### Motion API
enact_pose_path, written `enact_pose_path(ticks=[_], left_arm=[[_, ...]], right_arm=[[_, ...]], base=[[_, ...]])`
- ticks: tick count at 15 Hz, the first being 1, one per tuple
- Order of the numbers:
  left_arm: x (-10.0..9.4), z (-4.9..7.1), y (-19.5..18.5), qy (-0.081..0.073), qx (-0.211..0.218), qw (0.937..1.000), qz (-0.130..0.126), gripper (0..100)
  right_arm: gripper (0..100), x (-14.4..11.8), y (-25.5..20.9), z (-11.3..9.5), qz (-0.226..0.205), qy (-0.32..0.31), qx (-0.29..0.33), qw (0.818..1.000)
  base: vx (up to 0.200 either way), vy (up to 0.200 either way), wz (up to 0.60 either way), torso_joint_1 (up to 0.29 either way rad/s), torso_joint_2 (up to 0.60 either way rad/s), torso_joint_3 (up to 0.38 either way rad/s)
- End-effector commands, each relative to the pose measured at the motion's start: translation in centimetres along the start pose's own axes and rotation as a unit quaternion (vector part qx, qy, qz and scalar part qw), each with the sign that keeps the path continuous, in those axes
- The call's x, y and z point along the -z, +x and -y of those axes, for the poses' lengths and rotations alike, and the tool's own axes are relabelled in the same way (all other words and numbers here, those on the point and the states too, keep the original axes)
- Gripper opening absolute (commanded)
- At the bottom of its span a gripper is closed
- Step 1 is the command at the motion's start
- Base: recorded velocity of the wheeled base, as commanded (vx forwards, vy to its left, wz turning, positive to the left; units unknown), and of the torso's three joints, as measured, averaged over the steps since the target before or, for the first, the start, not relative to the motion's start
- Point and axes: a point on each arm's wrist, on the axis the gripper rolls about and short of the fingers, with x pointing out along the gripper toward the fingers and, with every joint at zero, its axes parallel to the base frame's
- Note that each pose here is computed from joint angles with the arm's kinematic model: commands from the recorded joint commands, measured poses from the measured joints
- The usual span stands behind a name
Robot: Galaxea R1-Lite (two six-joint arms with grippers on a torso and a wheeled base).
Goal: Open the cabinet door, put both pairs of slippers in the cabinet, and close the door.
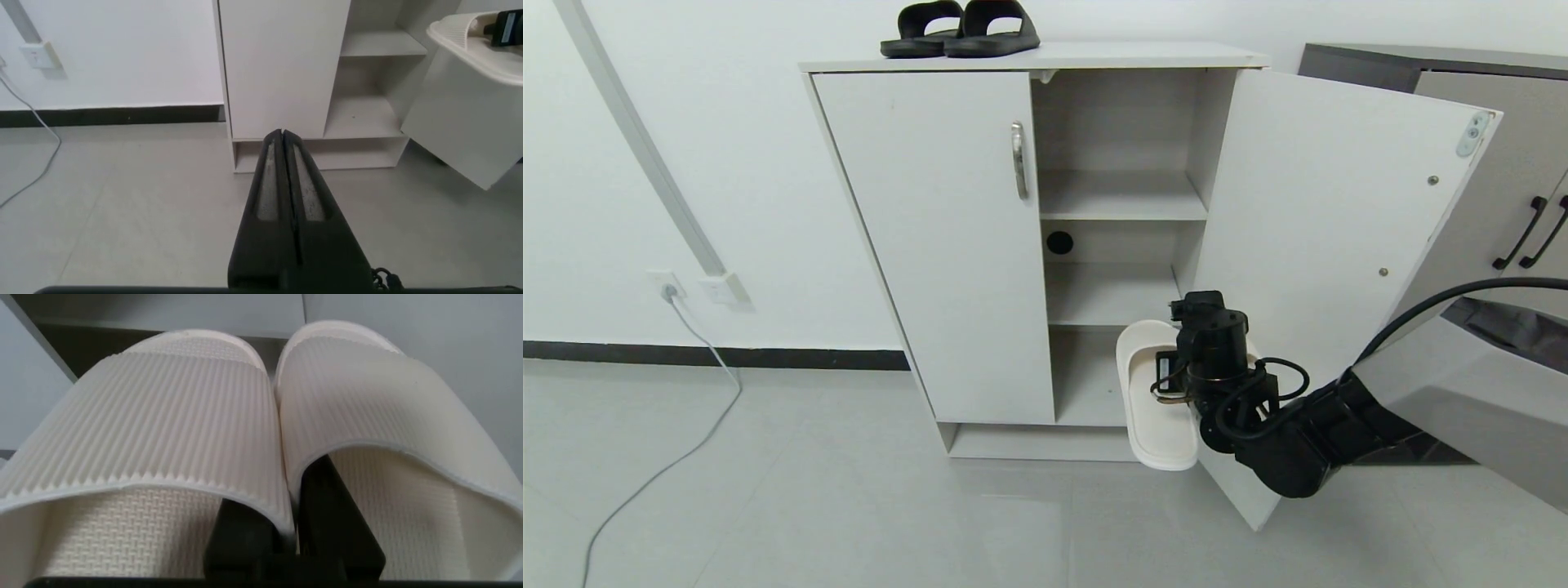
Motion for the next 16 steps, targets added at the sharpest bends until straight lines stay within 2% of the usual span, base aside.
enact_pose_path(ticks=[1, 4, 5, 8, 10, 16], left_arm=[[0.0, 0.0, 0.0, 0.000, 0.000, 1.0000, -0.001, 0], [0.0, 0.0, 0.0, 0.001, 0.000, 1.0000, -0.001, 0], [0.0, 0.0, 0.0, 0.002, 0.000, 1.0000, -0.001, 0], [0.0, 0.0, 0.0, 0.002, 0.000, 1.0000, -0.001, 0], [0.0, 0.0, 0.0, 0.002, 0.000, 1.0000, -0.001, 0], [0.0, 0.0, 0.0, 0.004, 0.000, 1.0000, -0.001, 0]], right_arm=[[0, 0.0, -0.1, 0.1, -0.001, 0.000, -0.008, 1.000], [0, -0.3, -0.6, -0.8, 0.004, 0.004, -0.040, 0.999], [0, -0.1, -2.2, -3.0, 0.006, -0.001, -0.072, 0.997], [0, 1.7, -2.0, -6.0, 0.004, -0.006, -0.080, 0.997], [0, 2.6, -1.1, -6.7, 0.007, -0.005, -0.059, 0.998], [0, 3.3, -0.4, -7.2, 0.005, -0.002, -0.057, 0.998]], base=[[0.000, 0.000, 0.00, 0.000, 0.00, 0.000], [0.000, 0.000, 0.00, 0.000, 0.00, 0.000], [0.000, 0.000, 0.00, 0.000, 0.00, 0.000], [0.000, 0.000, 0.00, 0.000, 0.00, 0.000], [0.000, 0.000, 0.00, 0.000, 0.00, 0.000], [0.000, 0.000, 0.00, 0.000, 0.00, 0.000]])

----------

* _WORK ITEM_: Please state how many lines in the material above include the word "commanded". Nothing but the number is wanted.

* _RESPONSE AREA_: 2